Waar vandaan: Huisdieren > Vogels > Kooi en volière vogels > Soorten > Ceresamadine

Ceresamadine

VOORKOMEN
Het thuisland van ceresamadine is Australië waar hij voor komt van Townsville in Queensland tot het middengedeelte van New South Wales. Hij houdt zich graag op in grasrijke gebieden met laag struikgewas, waarbij water niet mag ontbreken. De ceresamadine wordt echter ook regelmatig gezien op akkers, fruitplantages en in rietbegroeingen aan de oevers van rivieren.

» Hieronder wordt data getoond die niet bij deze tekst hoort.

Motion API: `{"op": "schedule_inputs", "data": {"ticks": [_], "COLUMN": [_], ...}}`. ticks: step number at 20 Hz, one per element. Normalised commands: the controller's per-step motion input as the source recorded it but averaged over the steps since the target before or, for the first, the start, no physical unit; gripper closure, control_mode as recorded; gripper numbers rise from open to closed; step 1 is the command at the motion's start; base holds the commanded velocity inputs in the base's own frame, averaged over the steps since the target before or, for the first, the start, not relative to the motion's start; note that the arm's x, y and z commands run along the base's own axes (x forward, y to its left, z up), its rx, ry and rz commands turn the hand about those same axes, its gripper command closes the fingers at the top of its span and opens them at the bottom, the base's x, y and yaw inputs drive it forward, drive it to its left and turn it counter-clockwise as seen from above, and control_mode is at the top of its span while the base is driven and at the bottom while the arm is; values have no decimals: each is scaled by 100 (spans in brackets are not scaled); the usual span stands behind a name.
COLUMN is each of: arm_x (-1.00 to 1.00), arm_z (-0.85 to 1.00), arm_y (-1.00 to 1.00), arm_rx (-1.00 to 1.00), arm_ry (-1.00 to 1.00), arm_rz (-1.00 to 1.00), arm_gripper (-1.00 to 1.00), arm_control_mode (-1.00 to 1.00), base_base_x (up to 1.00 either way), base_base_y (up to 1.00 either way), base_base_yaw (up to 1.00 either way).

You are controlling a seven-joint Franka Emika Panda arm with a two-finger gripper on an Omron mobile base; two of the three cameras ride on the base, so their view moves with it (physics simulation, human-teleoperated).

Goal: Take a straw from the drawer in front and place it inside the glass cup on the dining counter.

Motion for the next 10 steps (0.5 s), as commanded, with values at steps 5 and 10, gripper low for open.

UITERLIJK EN GESLACHTSONDERSCHEID
Zowel het mannetje als het popje zijn overwegend bruin tot donkerbruin gekleurd, terwijl de onderzijde en de onderstaartdekveren vuilwit zijn. De borst en flanken zijn creme kleurig met daarop de voor dit vogeltje zo kenmerkende bruine golftekening die doorloopt tot op de stuitbevedering. De bovenstaartdekveren zijn, evenals de vleugeldekveren voorzien van een witte vlek. De wangbevedering bestaat uit zeer dicht tegen elkaar liggende streepjes. De snavel is zwart en de pootjes zijn vleeskleurig.
Integenstelling tot de pop heeft de man een purperrood voorhoofd en een zwarte keelvlek. Beide geslachten zijn hierdoor goed van elkaar te onderscheiden. Een ander geslachtsonderscheid is dat het mannetje een zacht en kort melodieus liedje ten gehore kan brengen. Iets waartoe het popje niet in staat is.

GESCHIEDENIS
Over de geschiedenis van de ceresamadine is weinig te vinden in de literatuur. Bekend is dat ze zo rond 1872 in Europa werden geimporteerd. Waarschijnlijk werden ze niet in hele grote hoeveelheden ingevoerd. Momenteel vinden we alleen nog maar hier gekweekte vogels in de handel omdat sinds 1960 een uitvoersverbod geldt in Australië.

DE VOEDING
In het land van herkomst voedt de ceresamadine zich vooral met allerlei gras- en onkruidzaden.
Bij mij krijgen de vogels een goed tropenmengsel die ik meng met onkruidzaad in een verhouding van 1 op 1. Verder krijgen ze elke dag kiemzaad waaraan ik eivoer toevoeg, enkele buffalo wormpjes en fruit. Twee keer per week voeg ik aan “het eivoer-kiemzaad mengsel” nog vogelmineralen en scherpe maagkiezel toe.
Zo gauw er in de natuur (halfrijp) graszaad beschikbaar is zullen ze dit van mij krijgen. Ik hang dit (al jaren) in grote bossen in de voliére voor mijn kromsnavels. Het is altijd weer een prachtig gezicht zoals de vogels zich hierop storten en er uren mee zoet zijn.
Het verdient verder aanbeveling de vogels elke dag schoon water te geven. Uit onderzoek is gebleken dat de ceresamadine veelvuldig kleine hoeveelheden water drinkt. Het is dus belangrijk dat ze steeds over schoon drinkwater kunnen beschikken. Trouwens ook baden is een favoriete bezigheid van dit vogeltje zo is mij gebleken. Van het badwater in het badje wat ik aan de broedkooi heb hangen wordt dagelijks door de vogels gebruik gemaakt. Natuurlijk dient dit water minimaal dagelijks ververst te worden!

DE KWEEK
Bij een goede verzorging mogen goede kweekresultaten verwacht worden. Ceresamadines bouwen hun nestjes in hier en daar opgehangen nestkastjes in volière of broedkooi maar ook wel in struiken in de volière. Als nestmateriaal gebruiken ze droog gras, mos, uitgeplozen sisaltouw en kokosvezel. Ze maken vaak een klein nest. Het popje legt doorgaans 4-6 eitjes die na ca. 12 dagen uitkomen. De opfok van de jongen zal het succesvolst zijn als de oudervogels kunnen beschikken over levend voer zoals insecten, miereneieren, meelwormen e.d. Echter niet te veel!! Verder is in de opfokfase groenvoer, universeelvoer en eivoer belangrijk. De jongen verlaten na ca. 19 dagen het nest en zijn na 4 weken zelfstandig.